By continuing to support the Turkish ruling party, as it now becomes the subject of anger from its citizens, the administration is showing its true colors. If Obama is not prepared to criticize his friend who heads up the government in Ankara the way he has done other regimes that came under fire, then it shows that the talk about democracy was just so much hot air and that when push comes to shove, the president would rather befriend an Islamist ruler than embrace the pleas of the Turkish people for change.

Let’s specify that America’s attitude toward Turkey is complicated. First of all, it is a NATO ally and a nominal democracy. The United States also needs Turkey to be a responsible actor in a region where even more hostile powers, such as Iran and Russia, are creating havoc. It is also true that Turkey is key to efforts to oust the Bashar Assad regime in Syria and in any hope of preventing Iran and its Hezbollah allies from consolidating its axis of power there.

But some of the same things—at least insofar as regional stability is concerned—could have been said about the Hosni Mubarak regime in Egypt. But in that case the president lost no time in throwing a longtime American ally under the bus. I am not one of those who blame the president for Mubarak’s fall. The longtime dictator could not have been saved even with energetic American support and there was a good argument to be made that what the U.S. needed to do was to get out in front of the problem and support Egyptian moderates and to encourage the army to do a deal with them to bring about a peaceful transition to a new government. But instead of doing that, the U.S. encouraged the rise of the Muslim Brotherhood and used its economic leverage to prevent the army from stopping the Islamists from taking power.
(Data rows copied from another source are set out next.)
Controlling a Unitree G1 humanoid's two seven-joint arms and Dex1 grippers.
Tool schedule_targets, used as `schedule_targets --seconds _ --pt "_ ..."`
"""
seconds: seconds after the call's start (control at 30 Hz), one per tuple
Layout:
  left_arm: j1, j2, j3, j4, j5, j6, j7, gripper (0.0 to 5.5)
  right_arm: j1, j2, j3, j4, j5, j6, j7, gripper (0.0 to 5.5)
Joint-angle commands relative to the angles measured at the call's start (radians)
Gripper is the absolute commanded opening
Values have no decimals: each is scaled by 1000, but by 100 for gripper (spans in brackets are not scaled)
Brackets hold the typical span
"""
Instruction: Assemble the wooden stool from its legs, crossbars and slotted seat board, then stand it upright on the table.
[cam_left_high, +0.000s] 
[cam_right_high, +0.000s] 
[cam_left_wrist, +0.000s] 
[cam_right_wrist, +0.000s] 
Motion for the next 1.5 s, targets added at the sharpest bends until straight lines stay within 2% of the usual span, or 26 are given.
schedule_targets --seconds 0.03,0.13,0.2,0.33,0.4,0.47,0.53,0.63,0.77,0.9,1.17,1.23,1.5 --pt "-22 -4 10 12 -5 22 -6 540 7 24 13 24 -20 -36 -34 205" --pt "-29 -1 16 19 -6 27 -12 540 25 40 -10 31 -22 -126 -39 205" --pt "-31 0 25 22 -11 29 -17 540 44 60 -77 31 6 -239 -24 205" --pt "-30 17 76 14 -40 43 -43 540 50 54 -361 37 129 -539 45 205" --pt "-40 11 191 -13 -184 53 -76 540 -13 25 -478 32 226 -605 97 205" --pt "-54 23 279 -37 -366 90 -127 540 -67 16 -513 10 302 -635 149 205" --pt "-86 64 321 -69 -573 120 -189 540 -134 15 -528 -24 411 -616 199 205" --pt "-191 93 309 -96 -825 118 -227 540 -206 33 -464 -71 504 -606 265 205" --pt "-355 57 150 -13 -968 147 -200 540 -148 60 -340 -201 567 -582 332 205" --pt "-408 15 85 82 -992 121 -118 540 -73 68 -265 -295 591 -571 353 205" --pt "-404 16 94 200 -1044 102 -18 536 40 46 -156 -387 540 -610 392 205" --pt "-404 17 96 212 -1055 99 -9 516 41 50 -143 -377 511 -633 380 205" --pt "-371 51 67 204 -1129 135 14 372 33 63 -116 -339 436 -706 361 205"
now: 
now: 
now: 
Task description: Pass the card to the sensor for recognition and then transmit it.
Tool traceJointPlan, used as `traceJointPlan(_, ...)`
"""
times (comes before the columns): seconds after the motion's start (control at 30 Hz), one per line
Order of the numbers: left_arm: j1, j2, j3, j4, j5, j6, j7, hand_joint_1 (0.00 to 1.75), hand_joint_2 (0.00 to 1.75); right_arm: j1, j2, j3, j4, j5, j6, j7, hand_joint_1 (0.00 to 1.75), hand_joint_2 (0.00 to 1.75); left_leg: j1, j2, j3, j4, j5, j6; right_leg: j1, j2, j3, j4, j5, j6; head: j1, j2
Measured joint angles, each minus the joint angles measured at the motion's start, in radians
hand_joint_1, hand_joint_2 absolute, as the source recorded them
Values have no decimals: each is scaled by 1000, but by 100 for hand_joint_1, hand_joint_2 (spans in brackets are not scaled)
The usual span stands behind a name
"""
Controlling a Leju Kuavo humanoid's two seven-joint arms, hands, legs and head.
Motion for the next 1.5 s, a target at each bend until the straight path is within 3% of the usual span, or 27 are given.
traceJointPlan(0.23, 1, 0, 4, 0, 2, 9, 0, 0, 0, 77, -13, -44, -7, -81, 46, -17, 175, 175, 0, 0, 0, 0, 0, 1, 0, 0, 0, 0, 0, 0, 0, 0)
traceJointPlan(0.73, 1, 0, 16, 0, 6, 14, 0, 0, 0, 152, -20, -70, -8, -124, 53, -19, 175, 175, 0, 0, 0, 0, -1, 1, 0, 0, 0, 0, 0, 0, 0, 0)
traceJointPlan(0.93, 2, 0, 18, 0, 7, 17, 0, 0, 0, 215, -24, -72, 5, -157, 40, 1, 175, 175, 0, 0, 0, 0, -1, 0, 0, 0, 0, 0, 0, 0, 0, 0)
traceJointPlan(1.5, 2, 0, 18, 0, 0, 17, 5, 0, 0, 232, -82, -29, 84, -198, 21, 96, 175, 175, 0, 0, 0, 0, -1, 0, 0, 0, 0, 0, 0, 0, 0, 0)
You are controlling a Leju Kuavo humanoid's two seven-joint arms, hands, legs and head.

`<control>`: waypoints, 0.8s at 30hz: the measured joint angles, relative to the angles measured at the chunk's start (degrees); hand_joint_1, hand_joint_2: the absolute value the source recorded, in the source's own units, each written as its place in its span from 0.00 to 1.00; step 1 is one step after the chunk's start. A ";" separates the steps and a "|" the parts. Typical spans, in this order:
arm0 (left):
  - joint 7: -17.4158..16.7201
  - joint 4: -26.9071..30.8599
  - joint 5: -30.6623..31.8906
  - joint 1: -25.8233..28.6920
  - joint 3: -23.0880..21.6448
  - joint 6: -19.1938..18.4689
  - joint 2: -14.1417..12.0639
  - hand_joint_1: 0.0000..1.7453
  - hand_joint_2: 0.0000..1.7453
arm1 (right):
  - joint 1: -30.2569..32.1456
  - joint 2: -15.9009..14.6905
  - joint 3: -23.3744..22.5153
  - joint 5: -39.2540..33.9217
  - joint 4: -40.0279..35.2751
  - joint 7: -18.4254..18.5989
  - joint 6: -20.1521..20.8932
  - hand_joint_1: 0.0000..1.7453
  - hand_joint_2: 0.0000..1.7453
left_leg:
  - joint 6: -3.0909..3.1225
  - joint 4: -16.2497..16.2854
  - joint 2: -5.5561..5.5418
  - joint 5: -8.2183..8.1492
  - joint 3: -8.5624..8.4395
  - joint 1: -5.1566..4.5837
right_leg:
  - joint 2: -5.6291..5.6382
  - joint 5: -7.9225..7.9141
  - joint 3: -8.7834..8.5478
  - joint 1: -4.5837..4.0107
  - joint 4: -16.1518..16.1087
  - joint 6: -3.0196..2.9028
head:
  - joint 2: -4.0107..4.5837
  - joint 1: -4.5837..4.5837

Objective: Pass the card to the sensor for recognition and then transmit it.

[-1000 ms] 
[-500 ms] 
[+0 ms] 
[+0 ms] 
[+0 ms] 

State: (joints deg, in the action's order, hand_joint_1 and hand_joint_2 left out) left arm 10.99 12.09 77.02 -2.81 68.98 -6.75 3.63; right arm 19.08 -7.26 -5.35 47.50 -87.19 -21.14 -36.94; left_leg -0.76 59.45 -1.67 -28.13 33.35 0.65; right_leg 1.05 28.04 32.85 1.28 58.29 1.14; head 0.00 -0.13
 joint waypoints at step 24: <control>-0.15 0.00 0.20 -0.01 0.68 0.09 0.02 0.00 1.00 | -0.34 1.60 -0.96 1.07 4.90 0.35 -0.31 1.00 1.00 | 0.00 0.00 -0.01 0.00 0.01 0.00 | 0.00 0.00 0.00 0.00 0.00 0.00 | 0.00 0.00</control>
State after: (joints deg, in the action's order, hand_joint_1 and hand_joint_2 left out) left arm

But in Turkey, the Islamists are already in power and have spent, as our Michael Rubin has documented many times, the last several years transforming an imperfect democracy into an authoritarian state. Yet it is the person who has been the architect of that depressing move away from freedom, Prime Minister Recep Tayyip Erdoğan, who seems to be President Obama’s favorite foreign leader. Erdoğan was recently in the U.S. for meetings in Washington and got his customary warm welcome from his pal in the Oval Office. The U.S. has worked hard to get the Turks to back away from open conflict with Israel. But even though an Israeli apology solved the flotilla controversy, the Turks continue to be ardent supporters of Hamas and therefore part of the problem rather than the solution.

Yet with the Turkish people beginning to push back against the seemingly inexorable drive of Erdoğan’s AKP to Islamicize what was once a thoroughly secular country, surely what is required from the president of the United States is more than a hug for his friend in Ankara. An American government that did not hesitate to embrace the Tunisian and Egyptian protests yet which stayed silent when demonstrators took to the streets in Istanbul—just as it did when Tehran was the scene of massive protests against another Islamist regime in 2009—has opened itself up to charges of hypocrisy as well as incompetence.

Americans cannot be guardians of the freedom of all other nations, but surely the U.S. government must be a friend to the cause of liberty if it is to keep faith with the values that have sustained our nation. No one should have any illusions as to the AKP relinquishing power simply because the Turkish people have taken to the streets. But if this episode passes without an expression of American support for those seeking reform in Turkey, then it will confirm that the Obama administration’s version of realpolitik has more to do with the president’s level of comfort with Islamist regimes than it does with American strategic interests.